- [Task to complete]:
Find the line containing "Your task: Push" in the entries below. Restate it and each line after it, word for word, up to and including the line containing "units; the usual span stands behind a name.".

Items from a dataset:
•••••

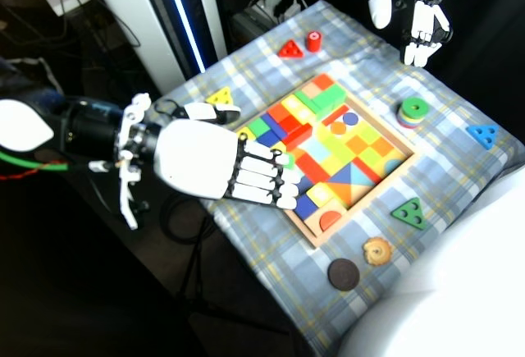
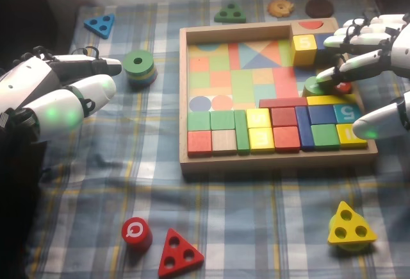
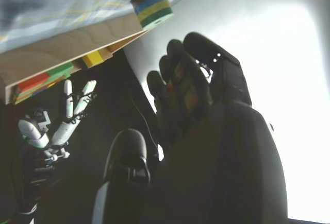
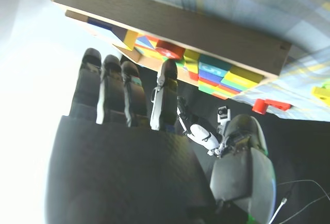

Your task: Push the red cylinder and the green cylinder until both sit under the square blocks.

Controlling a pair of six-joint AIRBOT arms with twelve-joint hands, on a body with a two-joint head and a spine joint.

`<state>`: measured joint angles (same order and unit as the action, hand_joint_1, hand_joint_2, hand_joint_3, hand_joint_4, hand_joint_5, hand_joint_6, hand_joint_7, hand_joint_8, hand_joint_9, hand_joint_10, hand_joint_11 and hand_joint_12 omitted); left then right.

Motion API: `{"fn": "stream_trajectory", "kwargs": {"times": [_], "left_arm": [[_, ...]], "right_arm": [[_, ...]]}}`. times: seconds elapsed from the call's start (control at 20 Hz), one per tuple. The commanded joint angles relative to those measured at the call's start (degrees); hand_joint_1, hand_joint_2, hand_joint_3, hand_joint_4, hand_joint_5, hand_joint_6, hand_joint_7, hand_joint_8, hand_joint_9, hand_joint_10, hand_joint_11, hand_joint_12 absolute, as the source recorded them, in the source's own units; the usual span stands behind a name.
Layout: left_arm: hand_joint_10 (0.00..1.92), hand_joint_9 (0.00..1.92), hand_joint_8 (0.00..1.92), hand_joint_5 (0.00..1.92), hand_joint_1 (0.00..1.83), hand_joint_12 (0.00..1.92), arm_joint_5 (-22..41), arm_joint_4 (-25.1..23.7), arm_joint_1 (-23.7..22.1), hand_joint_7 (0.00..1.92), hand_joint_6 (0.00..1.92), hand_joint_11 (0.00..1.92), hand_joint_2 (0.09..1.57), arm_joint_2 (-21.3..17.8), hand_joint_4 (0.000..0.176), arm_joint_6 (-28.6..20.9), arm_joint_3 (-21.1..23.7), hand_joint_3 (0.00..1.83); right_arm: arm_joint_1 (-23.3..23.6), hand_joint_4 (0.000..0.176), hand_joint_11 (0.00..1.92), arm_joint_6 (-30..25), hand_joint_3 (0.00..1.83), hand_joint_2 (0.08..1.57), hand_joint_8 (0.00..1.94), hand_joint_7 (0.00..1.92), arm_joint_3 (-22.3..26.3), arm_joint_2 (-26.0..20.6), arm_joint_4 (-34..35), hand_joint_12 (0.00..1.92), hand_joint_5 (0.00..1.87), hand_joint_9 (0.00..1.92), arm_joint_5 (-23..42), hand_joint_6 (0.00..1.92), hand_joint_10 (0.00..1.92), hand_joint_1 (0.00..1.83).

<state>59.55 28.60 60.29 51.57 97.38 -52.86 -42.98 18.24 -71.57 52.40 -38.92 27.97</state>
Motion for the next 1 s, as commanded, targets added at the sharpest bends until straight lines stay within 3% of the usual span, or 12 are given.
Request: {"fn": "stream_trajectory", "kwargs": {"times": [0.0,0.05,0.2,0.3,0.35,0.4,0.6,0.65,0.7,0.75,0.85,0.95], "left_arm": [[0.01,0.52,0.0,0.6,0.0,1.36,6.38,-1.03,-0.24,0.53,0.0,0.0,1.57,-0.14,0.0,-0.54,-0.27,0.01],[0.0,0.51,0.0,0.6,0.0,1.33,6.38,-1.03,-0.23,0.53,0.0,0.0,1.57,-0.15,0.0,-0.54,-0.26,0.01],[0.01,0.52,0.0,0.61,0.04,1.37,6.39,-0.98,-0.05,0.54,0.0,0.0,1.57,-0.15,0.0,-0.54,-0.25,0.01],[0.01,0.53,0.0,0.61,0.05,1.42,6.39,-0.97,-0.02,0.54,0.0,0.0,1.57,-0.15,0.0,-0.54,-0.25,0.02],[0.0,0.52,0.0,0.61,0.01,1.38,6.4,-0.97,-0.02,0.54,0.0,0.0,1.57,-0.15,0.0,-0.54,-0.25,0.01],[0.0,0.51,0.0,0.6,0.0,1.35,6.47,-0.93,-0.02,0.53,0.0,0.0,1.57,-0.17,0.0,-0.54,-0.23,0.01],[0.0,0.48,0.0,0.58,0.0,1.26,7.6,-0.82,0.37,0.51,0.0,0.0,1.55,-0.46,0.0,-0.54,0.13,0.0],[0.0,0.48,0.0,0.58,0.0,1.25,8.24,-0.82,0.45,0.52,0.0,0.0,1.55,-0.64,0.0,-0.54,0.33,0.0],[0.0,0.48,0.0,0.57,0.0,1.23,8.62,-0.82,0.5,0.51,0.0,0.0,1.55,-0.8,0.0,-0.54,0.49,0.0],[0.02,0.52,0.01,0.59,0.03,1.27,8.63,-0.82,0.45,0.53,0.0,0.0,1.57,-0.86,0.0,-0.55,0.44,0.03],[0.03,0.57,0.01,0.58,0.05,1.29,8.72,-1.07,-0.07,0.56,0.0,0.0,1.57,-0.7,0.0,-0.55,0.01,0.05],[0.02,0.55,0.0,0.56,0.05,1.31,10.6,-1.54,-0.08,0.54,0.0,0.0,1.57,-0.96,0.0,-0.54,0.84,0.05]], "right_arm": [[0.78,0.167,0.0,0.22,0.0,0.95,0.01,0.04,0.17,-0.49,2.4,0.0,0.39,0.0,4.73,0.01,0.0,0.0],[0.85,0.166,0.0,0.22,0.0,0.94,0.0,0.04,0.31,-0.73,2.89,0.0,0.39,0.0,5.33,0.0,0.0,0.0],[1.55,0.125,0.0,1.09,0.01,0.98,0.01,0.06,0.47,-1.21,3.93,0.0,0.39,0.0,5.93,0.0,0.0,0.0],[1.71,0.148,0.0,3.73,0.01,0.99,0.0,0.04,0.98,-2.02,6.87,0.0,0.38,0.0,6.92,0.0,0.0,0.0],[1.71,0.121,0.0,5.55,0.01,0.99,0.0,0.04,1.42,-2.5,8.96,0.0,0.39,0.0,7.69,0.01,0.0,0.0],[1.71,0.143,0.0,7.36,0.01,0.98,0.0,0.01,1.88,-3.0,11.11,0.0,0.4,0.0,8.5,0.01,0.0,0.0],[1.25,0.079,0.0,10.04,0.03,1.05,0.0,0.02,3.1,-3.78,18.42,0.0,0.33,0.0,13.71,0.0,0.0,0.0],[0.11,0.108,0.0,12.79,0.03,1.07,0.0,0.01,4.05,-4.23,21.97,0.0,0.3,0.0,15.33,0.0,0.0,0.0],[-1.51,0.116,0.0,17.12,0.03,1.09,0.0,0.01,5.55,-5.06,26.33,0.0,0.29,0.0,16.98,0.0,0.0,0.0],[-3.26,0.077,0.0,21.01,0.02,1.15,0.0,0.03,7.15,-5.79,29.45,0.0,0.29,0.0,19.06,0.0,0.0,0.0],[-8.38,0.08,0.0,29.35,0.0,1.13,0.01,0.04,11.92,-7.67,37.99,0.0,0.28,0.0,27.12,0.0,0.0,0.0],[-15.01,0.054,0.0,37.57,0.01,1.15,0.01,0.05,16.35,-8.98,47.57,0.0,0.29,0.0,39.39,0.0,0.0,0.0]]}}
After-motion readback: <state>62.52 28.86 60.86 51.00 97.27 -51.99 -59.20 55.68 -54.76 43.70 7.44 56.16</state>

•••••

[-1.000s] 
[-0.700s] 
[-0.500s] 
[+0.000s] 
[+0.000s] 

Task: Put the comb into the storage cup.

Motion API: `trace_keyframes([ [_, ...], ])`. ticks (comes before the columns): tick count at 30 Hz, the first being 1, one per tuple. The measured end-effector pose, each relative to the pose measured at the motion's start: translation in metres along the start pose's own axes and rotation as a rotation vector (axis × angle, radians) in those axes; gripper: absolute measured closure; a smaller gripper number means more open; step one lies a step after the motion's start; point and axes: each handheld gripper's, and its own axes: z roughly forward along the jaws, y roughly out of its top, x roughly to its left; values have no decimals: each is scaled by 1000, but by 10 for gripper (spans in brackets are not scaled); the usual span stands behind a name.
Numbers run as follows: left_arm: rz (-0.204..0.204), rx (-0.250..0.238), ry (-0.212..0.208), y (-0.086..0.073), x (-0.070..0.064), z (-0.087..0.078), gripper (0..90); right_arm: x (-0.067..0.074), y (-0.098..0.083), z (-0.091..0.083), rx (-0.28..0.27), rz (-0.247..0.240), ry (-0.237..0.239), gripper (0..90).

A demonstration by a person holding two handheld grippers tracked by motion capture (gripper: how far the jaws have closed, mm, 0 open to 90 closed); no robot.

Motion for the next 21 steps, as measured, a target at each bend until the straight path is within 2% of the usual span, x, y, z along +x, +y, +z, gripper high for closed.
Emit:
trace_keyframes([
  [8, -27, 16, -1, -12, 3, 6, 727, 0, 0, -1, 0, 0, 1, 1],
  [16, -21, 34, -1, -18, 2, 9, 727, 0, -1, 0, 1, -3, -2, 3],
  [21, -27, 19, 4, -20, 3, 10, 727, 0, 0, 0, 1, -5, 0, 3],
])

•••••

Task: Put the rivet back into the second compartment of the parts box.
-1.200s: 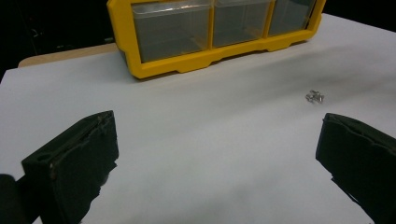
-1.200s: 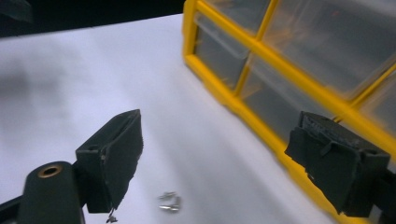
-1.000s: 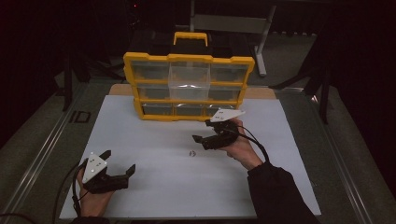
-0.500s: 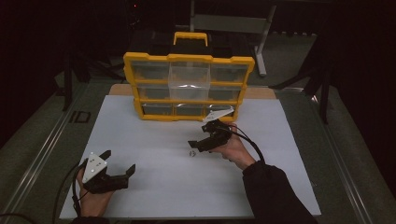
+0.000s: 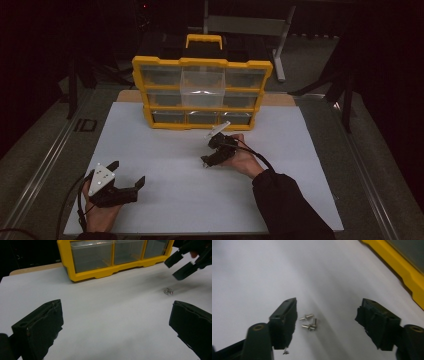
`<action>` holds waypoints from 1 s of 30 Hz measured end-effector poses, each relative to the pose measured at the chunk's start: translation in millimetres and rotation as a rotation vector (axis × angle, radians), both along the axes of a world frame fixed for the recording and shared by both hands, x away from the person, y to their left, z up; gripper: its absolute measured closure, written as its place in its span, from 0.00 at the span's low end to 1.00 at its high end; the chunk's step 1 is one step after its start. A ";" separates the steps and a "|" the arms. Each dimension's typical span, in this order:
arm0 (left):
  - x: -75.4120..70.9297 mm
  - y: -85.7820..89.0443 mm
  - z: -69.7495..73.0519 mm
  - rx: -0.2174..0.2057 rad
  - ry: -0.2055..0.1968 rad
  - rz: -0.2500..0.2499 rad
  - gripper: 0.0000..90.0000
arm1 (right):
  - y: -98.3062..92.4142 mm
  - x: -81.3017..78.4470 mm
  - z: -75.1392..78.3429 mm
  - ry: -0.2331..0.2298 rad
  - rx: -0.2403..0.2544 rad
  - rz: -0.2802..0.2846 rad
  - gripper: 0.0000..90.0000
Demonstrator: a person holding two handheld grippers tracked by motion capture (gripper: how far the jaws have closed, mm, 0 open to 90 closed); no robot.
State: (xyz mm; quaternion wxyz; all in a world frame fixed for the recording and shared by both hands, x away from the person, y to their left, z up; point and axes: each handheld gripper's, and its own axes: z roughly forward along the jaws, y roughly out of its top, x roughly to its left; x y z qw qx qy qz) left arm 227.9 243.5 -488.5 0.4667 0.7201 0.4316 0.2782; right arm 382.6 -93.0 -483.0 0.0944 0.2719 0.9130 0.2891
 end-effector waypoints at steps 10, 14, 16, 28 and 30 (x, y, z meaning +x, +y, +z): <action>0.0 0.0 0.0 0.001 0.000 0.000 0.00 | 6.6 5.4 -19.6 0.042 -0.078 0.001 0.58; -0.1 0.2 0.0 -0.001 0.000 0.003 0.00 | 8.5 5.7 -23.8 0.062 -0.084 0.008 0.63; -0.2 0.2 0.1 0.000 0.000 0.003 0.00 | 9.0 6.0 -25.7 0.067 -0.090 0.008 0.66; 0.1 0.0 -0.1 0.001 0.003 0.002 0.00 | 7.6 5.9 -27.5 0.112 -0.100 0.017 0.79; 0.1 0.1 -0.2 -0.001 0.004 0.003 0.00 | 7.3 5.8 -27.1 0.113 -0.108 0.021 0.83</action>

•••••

- [Response area]:
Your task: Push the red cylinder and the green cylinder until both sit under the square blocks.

Controlling a pair of six-joint AIRBOT arms with twelve-joint hands, on a body with a two-joint head and a spine joint.

`<state>`: measured joint angles (same order and unit as the action, hand_joint_1, hand_joint_2, hand_joint_3, hand_joint_4, hand_joint_5, hand_joint_6, hand_joint_7, hand_joint_8, hand_joint_9, hand_joint_10, hand_joint_11 and hand_joint_12 omitted); left then right.

Motion API: `{"fn": "stream_trajectory", "kwargs": {"times": [_], "left_arm": [[_, ...]], "right_arm": [[_, ...]]}}`. times: seconds elapsed from the call's start (control at 20 Hz), one per tuple. The commanded joint angles relative to those measured at the call's start (degrees); hand_joint_1, hand_joint_2, hand_joint_3, hand_joint_4, hand_joint_5, hand_joint_6, hand_joint_7, hand_joint_8, hand_joint_9, hand_joint_10, hand_joint_11, hand_joint_12 absolute, as the source recorded them, in the source's own units; the usual span stands behind a name.

The exercise has been fully answered.